Leckie graduated with a Bachelor of Arts in Metalsmithing from Oregon State University in 1973 and has done post graduate study and teach art at Instituto Allende in San Miguel Allende, Mexico; at the San Francisco Museum of Modern Art; at California State University, Long Beach; at University of California, Los Angeles; and at the University of Oregon. He began carving marble while attending a graduate studies seminar at the University of Oregon, in 1981.

== Career ==
Leckie imports carving stones from Italy, Portugal, China, Zimbabwe, Brazil, Canada, Australia, and Mexico to his open-air studio in the Oregon forest near Eugene.
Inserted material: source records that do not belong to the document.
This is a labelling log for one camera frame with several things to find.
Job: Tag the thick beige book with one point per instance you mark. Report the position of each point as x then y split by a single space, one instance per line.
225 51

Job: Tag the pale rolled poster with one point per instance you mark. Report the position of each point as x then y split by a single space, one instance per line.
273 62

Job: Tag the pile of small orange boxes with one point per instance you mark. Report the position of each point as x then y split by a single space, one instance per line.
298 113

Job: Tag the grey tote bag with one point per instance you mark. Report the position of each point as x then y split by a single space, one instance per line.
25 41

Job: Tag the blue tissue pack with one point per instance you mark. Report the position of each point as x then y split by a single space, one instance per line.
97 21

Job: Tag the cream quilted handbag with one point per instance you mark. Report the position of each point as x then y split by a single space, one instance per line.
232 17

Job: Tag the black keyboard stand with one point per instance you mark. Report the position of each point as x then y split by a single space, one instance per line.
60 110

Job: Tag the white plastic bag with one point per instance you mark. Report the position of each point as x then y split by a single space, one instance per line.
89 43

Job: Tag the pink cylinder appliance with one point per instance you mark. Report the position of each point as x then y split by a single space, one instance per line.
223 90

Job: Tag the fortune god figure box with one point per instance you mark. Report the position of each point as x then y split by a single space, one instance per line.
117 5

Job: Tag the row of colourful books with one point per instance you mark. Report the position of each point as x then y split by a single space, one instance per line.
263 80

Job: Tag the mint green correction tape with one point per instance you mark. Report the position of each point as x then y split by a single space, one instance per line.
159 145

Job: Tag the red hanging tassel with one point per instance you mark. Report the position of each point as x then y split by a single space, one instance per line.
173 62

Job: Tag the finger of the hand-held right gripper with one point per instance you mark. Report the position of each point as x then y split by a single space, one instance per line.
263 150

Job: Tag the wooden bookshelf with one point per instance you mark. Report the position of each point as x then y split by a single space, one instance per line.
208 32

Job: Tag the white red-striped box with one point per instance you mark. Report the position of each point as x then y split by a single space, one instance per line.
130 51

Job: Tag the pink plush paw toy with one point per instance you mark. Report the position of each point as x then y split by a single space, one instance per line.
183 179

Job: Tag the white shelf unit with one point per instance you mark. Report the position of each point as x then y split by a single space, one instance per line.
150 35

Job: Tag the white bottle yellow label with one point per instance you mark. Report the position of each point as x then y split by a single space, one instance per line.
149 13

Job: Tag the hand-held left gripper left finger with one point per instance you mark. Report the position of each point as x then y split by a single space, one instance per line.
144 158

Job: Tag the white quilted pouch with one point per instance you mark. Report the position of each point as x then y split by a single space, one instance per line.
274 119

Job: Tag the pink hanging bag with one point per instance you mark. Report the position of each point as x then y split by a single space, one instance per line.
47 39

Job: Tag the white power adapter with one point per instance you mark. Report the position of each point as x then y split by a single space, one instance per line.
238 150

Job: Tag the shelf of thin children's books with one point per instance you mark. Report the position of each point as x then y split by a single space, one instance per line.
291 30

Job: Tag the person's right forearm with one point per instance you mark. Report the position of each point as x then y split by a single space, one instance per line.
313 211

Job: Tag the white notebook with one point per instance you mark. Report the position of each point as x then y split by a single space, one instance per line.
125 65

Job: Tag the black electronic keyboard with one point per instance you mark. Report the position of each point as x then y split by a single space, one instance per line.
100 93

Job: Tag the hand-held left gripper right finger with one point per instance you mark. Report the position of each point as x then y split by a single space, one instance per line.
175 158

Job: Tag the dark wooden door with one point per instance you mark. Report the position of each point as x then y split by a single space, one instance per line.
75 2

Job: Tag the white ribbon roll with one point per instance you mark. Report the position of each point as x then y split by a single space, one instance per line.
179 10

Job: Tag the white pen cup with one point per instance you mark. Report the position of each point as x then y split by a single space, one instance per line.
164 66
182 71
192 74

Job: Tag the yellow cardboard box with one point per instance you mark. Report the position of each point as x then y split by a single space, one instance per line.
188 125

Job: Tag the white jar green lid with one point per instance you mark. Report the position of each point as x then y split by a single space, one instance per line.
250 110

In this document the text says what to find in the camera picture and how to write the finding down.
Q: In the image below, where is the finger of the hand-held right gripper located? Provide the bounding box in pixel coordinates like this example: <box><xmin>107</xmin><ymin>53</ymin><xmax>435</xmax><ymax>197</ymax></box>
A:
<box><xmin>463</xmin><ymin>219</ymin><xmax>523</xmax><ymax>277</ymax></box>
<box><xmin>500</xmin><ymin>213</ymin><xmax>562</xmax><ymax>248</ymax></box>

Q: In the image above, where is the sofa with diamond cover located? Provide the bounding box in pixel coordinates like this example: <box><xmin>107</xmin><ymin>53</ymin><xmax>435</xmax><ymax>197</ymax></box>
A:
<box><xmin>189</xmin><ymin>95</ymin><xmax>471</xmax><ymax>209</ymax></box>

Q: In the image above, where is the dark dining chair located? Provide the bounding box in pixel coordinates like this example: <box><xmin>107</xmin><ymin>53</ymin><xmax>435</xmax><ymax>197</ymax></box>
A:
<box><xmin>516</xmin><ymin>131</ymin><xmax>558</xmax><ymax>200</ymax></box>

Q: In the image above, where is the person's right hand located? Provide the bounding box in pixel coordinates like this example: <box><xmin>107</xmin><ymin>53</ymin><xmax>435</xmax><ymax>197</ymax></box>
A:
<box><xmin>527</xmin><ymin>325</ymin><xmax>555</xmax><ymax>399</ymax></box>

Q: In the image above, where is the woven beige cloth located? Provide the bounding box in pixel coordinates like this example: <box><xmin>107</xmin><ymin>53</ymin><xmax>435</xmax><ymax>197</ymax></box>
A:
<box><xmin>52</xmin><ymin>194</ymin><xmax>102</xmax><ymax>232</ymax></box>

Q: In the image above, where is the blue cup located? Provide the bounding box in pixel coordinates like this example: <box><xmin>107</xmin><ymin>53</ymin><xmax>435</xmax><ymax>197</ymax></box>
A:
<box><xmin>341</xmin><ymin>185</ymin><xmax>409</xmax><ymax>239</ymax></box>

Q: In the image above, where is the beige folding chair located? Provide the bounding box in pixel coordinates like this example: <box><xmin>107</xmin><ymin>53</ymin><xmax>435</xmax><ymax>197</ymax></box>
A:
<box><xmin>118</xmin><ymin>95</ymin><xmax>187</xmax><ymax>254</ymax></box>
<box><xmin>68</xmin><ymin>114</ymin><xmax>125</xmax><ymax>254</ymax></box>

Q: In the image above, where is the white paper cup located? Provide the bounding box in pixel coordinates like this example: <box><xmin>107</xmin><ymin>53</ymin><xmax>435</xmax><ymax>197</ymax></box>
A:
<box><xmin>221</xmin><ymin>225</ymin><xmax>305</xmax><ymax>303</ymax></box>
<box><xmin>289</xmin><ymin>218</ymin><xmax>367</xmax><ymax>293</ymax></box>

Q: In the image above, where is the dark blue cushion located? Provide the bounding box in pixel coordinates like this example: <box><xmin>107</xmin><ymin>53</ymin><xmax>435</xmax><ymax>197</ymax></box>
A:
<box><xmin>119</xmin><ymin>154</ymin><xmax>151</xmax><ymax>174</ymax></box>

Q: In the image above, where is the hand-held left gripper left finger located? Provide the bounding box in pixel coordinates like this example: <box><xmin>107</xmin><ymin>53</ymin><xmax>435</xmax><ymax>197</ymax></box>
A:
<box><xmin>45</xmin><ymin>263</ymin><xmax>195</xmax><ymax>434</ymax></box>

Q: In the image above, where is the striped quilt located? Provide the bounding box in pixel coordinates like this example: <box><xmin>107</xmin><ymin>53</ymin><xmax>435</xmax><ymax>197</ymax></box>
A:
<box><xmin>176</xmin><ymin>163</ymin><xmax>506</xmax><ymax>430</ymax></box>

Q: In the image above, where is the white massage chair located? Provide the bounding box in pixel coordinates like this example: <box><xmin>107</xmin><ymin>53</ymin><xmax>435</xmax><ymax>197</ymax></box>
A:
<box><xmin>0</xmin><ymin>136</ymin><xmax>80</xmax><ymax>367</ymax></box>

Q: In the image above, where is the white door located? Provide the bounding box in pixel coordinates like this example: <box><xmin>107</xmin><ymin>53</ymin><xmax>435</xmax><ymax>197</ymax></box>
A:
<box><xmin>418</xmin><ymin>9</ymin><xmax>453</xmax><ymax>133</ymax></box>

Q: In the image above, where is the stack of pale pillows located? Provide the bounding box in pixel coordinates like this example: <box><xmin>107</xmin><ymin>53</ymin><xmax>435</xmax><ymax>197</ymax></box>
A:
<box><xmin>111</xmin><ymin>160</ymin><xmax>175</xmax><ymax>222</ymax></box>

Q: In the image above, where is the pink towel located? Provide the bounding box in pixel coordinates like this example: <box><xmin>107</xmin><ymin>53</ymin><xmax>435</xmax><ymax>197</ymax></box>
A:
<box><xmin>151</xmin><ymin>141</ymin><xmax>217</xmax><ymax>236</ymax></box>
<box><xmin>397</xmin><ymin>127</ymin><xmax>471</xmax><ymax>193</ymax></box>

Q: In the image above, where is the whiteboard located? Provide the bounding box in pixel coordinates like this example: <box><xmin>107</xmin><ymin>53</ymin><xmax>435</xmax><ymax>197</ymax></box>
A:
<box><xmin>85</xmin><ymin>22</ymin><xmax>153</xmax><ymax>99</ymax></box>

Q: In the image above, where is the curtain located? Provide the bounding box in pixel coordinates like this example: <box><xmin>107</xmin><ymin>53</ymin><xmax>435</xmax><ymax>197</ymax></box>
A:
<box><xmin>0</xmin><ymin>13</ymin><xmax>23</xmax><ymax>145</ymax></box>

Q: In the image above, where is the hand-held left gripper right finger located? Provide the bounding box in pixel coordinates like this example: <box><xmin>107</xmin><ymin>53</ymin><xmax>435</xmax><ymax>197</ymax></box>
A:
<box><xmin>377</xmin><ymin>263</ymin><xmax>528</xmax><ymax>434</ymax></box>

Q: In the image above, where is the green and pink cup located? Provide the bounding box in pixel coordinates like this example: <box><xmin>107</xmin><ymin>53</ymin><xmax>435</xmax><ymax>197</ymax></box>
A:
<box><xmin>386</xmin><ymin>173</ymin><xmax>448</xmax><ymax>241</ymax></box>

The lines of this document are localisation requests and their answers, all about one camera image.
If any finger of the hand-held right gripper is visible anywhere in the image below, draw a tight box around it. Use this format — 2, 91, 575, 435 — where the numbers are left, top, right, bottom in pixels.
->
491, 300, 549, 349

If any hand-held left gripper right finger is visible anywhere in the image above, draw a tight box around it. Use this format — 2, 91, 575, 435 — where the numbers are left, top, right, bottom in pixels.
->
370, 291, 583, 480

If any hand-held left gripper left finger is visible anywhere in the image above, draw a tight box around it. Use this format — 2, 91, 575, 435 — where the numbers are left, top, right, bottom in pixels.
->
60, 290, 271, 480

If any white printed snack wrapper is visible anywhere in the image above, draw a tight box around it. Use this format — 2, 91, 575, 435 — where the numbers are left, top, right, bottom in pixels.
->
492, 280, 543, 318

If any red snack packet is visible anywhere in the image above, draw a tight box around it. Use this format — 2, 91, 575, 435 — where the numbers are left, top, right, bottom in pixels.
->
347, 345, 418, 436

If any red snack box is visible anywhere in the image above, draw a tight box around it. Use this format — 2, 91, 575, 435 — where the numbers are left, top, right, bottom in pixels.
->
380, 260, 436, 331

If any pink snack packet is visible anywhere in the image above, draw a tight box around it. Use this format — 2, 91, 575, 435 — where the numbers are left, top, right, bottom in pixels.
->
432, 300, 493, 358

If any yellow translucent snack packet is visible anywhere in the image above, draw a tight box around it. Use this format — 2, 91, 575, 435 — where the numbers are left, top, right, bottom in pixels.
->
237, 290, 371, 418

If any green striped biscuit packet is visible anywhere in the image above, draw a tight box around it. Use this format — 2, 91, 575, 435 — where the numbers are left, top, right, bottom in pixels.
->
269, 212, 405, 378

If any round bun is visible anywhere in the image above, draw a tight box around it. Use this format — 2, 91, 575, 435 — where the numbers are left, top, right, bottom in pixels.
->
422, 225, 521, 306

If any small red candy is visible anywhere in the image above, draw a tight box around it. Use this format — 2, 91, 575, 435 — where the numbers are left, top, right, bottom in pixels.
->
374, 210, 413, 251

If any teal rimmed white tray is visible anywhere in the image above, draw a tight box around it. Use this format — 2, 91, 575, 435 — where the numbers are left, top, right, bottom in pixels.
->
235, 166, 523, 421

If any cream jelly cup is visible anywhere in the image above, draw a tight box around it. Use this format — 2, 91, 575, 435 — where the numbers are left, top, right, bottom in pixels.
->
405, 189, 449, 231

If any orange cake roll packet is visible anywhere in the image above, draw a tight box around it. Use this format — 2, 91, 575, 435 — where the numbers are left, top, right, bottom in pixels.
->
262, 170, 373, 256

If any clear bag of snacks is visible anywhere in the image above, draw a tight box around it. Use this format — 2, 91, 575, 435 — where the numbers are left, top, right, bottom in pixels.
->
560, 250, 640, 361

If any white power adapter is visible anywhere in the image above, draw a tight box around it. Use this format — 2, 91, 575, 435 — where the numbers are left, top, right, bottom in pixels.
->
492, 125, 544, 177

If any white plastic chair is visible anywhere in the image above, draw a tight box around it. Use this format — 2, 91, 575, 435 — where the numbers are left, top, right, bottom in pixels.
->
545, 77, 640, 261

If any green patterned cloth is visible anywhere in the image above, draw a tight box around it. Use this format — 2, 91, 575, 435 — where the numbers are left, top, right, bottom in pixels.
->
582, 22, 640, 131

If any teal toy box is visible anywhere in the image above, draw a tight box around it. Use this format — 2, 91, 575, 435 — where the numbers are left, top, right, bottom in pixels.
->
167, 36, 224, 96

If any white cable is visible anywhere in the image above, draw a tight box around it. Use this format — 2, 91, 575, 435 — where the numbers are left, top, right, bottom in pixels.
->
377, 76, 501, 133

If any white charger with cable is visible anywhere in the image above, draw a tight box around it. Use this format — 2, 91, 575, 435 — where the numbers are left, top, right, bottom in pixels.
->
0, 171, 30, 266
Leckie was sanctioned to create the Official Art of the 2008, 2012 and 2016 U.S. Olympic Track and Field Trials.

In 2013 he was commissioned by the Mary LcLeod Bethune Humanitarian Network to create "The First Ladies of Diversity" for a proposed National Monument to Mary McLeod Bethune and Eleanor Roosevelt.

In 2009, the city of Albany, Oregon commissioned a marble statue for its library. "The Reading Girl" is five foot tall statue that greets visitors entering the library.

In 2008 he was commissioned by the Sidney Frank Importing Co. to create a Bronze Portrait Head of Sidney Frank as an award to honor "Excellence in Advertising" by the Wine and Spirits Wholesalers of America.

In 1989 he was commissioned for bas-relief work for the World Champion Masters Track Meet in Eugene, Oregon.